▸ **Work to complete**
Keep each entry exactly as written when you repeat it, and skip the images.
-*-
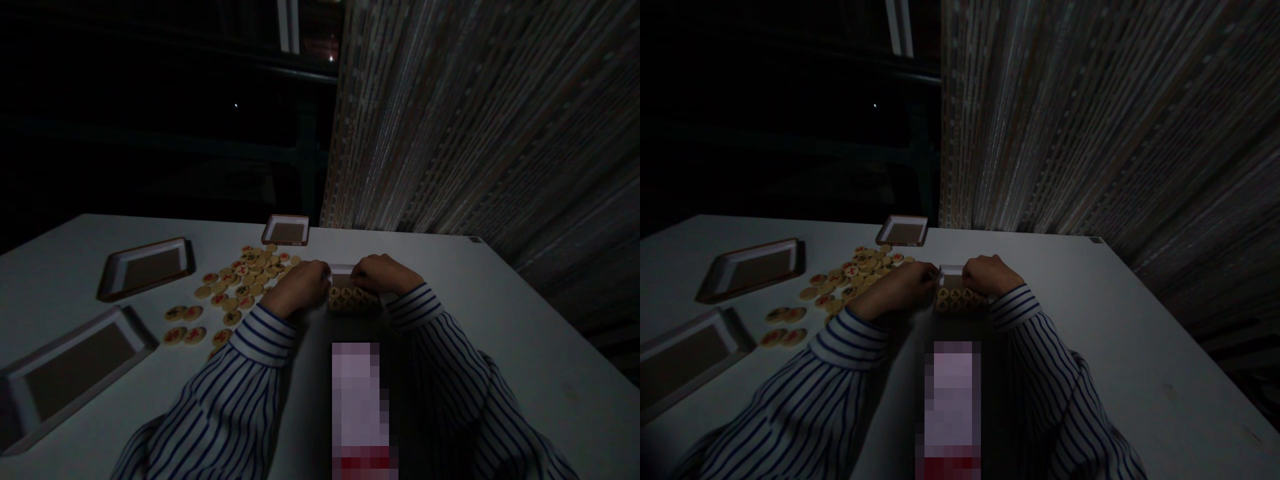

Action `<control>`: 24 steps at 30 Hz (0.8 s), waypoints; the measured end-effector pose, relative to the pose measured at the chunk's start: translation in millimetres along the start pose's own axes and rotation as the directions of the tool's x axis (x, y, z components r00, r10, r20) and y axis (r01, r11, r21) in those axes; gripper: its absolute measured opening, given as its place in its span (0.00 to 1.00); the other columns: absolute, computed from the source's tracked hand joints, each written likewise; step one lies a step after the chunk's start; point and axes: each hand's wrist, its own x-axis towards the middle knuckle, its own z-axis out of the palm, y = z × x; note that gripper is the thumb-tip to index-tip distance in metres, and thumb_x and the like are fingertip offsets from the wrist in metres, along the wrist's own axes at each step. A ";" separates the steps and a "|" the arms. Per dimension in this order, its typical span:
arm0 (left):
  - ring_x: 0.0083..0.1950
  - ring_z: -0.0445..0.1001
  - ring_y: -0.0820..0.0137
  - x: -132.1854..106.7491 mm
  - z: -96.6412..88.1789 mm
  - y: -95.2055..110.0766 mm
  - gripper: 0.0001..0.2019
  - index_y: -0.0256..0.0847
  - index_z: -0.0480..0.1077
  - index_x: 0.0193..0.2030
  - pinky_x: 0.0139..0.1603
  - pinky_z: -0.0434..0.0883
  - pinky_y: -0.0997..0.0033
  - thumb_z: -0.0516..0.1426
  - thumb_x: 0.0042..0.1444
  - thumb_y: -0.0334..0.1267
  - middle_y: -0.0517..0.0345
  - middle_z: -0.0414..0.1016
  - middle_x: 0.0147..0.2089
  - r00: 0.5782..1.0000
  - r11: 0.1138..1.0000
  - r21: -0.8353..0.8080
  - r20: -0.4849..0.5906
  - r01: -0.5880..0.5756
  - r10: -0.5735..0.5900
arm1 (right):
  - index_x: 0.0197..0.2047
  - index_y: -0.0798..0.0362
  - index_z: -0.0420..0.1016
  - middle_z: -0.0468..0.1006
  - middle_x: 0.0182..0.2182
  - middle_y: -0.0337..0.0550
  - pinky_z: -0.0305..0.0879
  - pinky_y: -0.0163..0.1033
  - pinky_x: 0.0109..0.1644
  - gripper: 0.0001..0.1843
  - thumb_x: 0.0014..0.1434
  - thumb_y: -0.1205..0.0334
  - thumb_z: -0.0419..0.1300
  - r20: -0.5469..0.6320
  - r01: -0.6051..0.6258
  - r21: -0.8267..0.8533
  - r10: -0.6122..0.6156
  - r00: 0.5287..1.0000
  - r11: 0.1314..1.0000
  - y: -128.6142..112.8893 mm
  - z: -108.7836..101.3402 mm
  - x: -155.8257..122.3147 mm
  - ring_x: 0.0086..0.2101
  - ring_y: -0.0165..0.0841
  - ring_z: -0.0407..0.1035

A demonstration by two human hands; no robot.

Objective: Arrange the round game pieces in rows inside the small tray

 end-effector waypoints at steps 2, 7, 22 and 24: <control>0.38 0.74 0.66 -0.3 -0.4 0.2 0.14 0.39 0.72 0.41 0.34 0.66 0.73 0.49 0.53 0.36 0.49 0.77 0.38 1.000 1.000 0.003 0.004 -0.001 0.001 | 0.42 0.50 0.76 0.78 0.40 0.47 0.62 0.40 0.41 0.16 0.55 0.58 0.51 0.004 -0.005 -0.003 0.005 1.000 1.000 -0.2 -0.2 0.2 0.41 0.40 0.70; 0.40 0.74 0.66 0.6 -0.6 -0.6 0.14 0.38 0.72 0.43 0.35 0.66 0.73 0.50 0.52 0.35 0.49 0.77 0.40 1.000 1.000 0.002 0.008 0.001 -0.001 | 0.43 0.51 0.76 0.78 0.40 0.48 0.62 0.40 0.41 0.16 0.55 0.58 0.51 0.024 -0.009 0.012 0.009 1.000 1.000 -1.5 -2.6 0.1 0.41 0.40 0.70; 0.42 0.73 0.66 2.1 0.4 -3.7 0.14 0.40 0.72 0.43 0.38 0.66 0.73 0.50 0.52 0.36 0.50 0.76 0.42 0.999 0.999 -0.015 0.007 0.031 -0.031 | 0.43 0.49 0.76 0.78 0.41 0.45 0.60 0.38 0.40 0.15 0.56 0.57 0.52 -0.026 -0.007 0.028 0.008 1.000 1.000 0.6 -8.2 -5.7 0.41 0.39 0.70; 0.43 0.73 0.66 1.8 -1.1 -3.5 0.14 0.40 0.72 0.44 0.39 0.67 0.73 0.51 0.52 0.36 0.50 0.76 0.42 0.999 0.999 -0.027 0.009 0.046 -0.045 | 0.43 0.49 0.76 0.77 0.41 0.45 0.60 0.38 0.40 0.15 0.56 0.58 0.52 -0.050 -0.013 0.034 0.015 0.999 0.999 3.7 -10.1 -7.1 0.41 0.38 0.70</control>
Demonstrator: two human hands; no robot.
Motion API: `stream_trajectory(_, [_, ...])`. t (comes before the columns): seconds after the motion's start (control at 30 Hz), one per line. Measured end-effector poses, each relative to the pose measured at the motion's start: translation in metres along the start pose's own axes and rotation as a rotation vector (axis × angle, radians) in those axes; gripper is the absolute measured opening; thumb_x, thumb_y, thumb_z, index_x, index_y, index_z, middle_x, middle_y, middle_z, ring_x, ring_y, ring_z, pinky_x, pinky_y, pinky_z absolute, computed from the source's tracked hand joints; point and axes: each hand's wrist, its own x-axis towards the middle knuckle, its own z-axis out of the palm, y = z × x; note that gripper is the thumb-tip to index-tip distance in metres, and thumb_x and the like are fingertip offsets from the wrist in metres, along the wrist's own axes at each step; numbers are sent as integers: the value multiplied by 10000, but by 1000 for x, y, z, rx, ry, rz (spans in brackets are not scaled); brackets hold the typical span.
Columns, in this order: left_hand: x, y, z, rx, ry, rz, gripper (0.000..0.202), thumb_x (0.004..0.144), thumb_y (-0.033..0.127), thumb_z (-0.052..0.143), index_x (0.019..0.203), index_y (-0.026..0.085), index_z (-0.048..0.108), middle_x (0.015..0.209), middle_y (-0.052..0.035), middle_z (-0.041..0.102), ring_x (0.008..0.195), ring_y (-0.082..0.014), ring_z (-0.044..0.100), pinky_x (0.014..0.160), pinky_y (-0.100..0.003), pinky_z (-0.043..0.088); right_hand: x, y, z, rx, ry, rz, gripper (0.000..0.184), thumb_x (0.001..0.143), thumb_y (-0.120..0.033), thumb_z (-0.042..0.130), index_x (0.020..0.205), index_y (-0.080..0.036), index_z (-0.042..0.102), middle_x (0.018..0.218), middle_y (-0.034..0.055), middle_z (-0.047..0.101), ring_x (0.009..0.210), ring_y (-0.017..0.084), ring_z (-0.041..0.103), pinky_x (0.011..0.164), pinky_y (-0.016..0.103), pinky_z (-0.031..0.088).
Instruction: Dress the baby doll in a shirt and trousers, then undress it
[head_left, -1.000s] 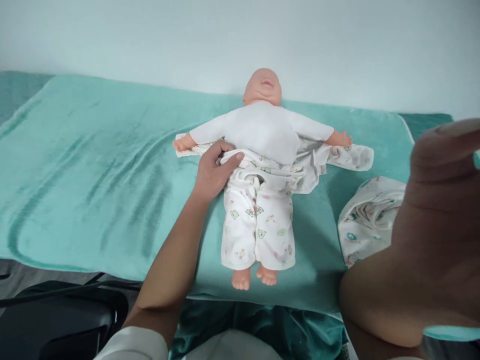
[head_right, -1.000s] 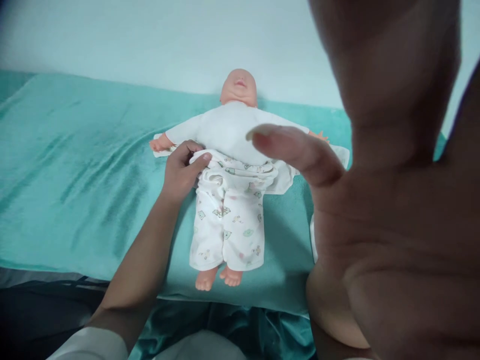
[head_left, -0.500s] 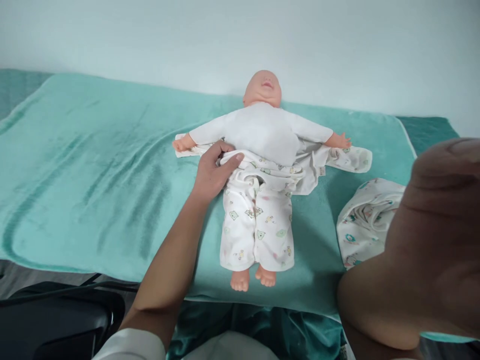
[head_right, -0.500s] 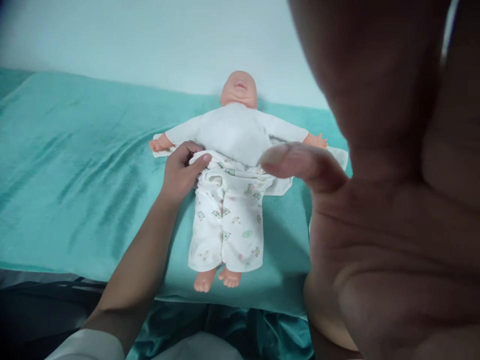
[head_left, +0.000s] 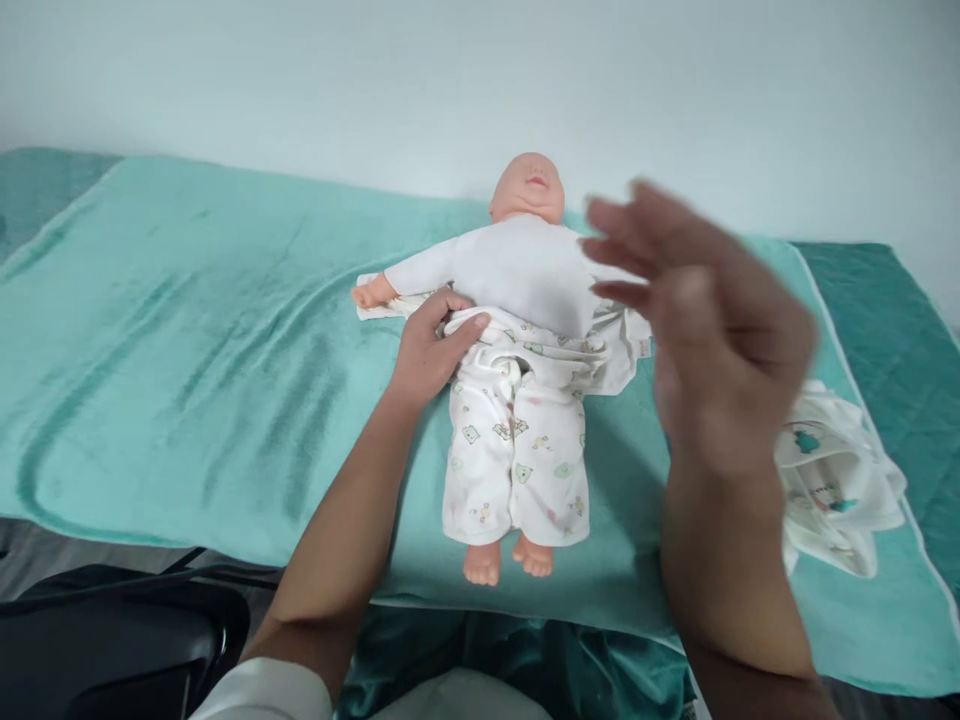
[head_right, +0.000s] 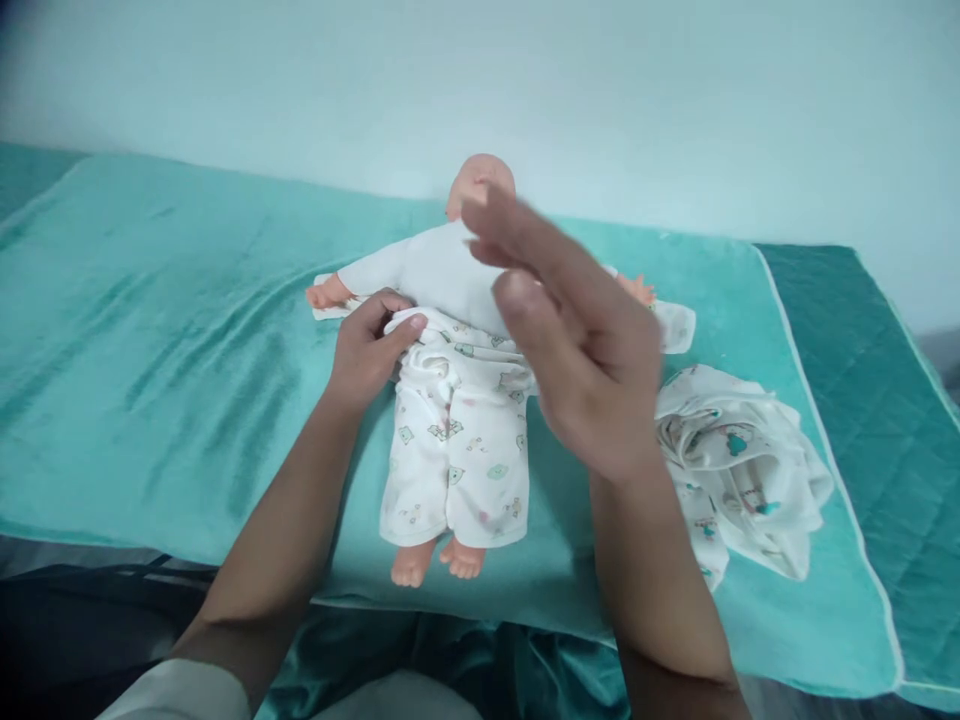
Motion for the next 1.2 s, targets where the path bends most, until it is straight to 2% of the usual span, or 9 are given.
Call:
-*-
▸ **Task output**
Action `<control>`: 24 steps at 30 Hz (0.8 s), waypoints; the measured end-effector pose, relative to the pose measured at the chunk's start: translation in millimetres along the start pose's own axes and rotation as the directions of the tool's x axis (x, y, z components r00, r10, r20) and y axis (r01, r11, r21) in those axes; gripper: its absolute measured opening, given as its place in its span (0.00 to 1.00); the other columns: absolute, computed from the source's tracked hand joints, each written likewise; step one lies a step after the chunk's start; point and axes: each hand's wrist, its own x-axis towards the middle knuckle, its own z-axis out of the palm, y = z × x; note that gripper is the thumb-tip to index-tip distance in metres, and thumb_x and the like are fingertip offsets from the wrist in metres, along the wrist's own axes at each step. A ";" separates the steps and a "|" the arms. Per dimension in this order, its typical span:
arm0 (left):
  - ring_x: 0.0083..0.1950
  - ring_z: -0.0445..0.1001
  - ring_y: -0.0820..0.0137
  - x: -132.1854..106.7491 mm
  - z: -96.6412..88.1789 mm
  - y: -95.2055..110.0766 mm
  - gripper: 0.0001..0.2019
  - index_y: -0.0256..0.0847
  - index_z: -0.0480..0.1077
  - index_x: 0.0193..0.2030
  - pinky_x: 0.0139..0.1603
  - pinky_z: -0.0434..0.0883
  - pinky_y: -0.0997..0.0033
  - thumb_z: -0.0516..0.1426
  - thumb_x: 0.0042..0.1444
  - thumb_y: -0.0334..0.1267
  - middle_y: -0.0517..0.0345
  - middle_z: -0.0414..0.1016
  - middle_x: 0.0147..0.2089
  - r00: 0.5782..1.0000
  - r11: 0.1138..1.0000
  - r21: -0.8353..0.8080
  - r20: -0.4849..0.5906
  - r01: -0.5880..0.5756
  - r10: -0.5735..0.5900
arm1 (right):
  - index_x: 0.0197..0.2047
  - index_y: -0.0798..0.0362
  - index_z: -0.0420..0.1016
  - middle_z: -0.0468..0.1006
  - middle_x: 0.0182..0.2182
  - middle_y: -0.0337..0.0550
  - pinky_z: -0.0305..0.0879
  - pinky_y: -0.0163..0.1033
  - pinky_x: 0.0109..0.1644
  - gripper: 0.0001..0.1843
  - thumb_x: 0.0014..0.1434
  - thumb_y: -0.1205..0.0334
  - thumb_z: -0.0419..0.1300
  - r20: -0.5469..0.6320
  - r01: -0.6051..0.6258
  - r21: -0.8267..0.8533
  - r10: -0.6122..0.6156
  - r00: 0.5287..1.0000
  - r11: 0.1314..1.0000
  - y: -128.6142..112.8893 mm
  - z: -108.7836..101.3402 mm
  - x: -155.8257..122.3147 mm
  - ring_x: 0.0086..0.2101
  - ring_y: -0.0165..0.0841
  - ring_z: -0.0407..0.1035

A demonstration by two human hands; no robot.

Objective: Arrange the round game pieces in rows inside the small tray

 end-effector waypoints at steps 2, 7, 22 and 24: <control>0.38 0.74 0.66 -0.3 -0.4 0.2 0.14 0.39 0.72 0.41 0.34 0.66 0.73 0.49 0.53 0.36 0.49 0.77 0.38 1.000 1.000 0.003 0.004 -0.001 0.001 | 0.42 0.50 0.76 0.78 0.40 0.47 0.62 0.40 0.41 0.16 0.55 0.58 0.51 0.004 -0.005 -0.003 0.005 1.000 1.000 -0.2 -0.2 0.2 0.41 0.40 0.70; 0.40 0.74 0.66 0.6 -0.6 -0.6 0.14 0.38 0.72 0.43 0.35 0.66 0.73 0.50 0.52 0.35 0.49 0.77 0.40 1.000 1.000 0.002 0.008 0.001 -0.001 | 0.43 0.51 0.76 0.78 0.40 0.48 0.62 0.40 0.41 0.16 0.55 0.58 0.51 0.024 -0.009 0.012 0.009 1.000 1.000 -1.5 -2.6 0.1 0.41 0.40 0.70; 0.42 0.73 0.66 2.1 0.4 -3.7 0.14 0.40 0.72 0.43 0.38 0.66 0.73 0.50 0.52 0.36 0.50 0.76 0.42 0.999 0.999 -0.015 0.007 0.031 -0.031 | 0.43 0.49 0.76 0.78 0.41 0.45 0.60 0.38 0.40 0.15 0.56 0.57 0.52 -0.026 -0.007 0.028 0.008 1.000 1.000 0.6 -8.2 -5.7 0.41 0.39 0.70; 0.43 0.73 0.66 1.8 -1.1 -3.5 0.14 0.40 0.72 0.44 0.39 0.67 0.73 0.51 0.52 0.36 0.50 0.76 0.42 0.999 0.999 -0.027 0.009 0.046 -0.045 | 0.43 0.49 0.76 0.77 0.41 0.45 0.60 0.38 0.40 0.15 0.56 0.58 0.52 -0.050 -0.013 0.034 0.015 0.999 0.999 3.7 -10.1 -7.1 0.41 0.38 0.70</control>
Demonstrator: two human hands; no robot.
Motion API: `stream_trajectory(_, [_, ...])`. t (comes before the columns): seconds after the motion's start (control at 30 Hz), one per line. Measured end-effector poses, each relative to the pose measured at the motion's start: translation in metres along the start pose's own axes and rotation as a rotation vector (axis × angle, radians) in those axes; gripper is the absolute measured opening; thumb_x, thumb_y, thumb_z, index_x, index_y, index_z, middle_x, middle_y, middle_z, ring_x, ring_y, ring_z, pinky_x, pinky_y, pinky_z absolute, computed from the source's tracked hand joints; point and axes: each hand's wrist, its own x-axis towards the middle knuckle, its own z-axis out of the palm, y = z × x; note that gripper is the thumb-tip to index-tip distance in metres, and thumb_x and the like are fingertip offsets from the wrist in metres, along the wrist's own axes at each step; numbers are sent as integers: the value multiplied by 10000, but by 1000 for x, y, z, rx, ry, rz (spans in brackets are not scaled); brackets hold the typical span.
Columns, in this order: left_hand: x, y, z, rx, ry, rz, gripper (0.000..0.202), thumb_x (0.004..0.144), thumb_y (-0.033..0.127), thumb_z (-0.052..0.143), index_x (0.019..0.203), index_y (-0.026..0.085), index_z (-0.048..0.108), middle_x (0.015..0.209), middle_y (-0.052..0.035), middle_z (-0.041..0.102), ring_x (0.008..0.195), ring_y (-0.082..0.014), ring_z (-0.044..0.100), pinky_x (0.014..0.160), pinky_y (-0.100..0.003), pinky_z (-0.043..0.088); right_hand: x, y, z, rx, ry, rz, gripper (0.000..0.184), thumb_x (0.001..0.143), thumb_y (-0.120..0.033), thumb_z (-0.042..0.130), index_x (0.020..0.205), index_y (-0.080..0.036), index_z (-0.042..0.102), middle_x (0.018..0.218), middle_y (-0.034..0.055), middle_z (-0.047..0.101), ring_x (0.009..0.210), ring_y (-0.017..0.084), ring_z (-0.041..0.103), pinky_x (0.011..0.164), pinky_y (-0.016..0.103), pinky_z (-0.031..0.088).
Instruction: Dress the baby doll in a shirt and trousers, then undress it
[head_left, -1.000s] 
[head_right, -1.000s] 
[head_left, -0.500s] 
[head_right, -0.500s] 
[head_left, +0.000s] 
[head_right, +0.000s] 
Motion for the next 1.2 s, targets where the path bends most, until it is straight to 2% of the usual span, or 9 are given.
Call:

Nothing else belongs in this answer.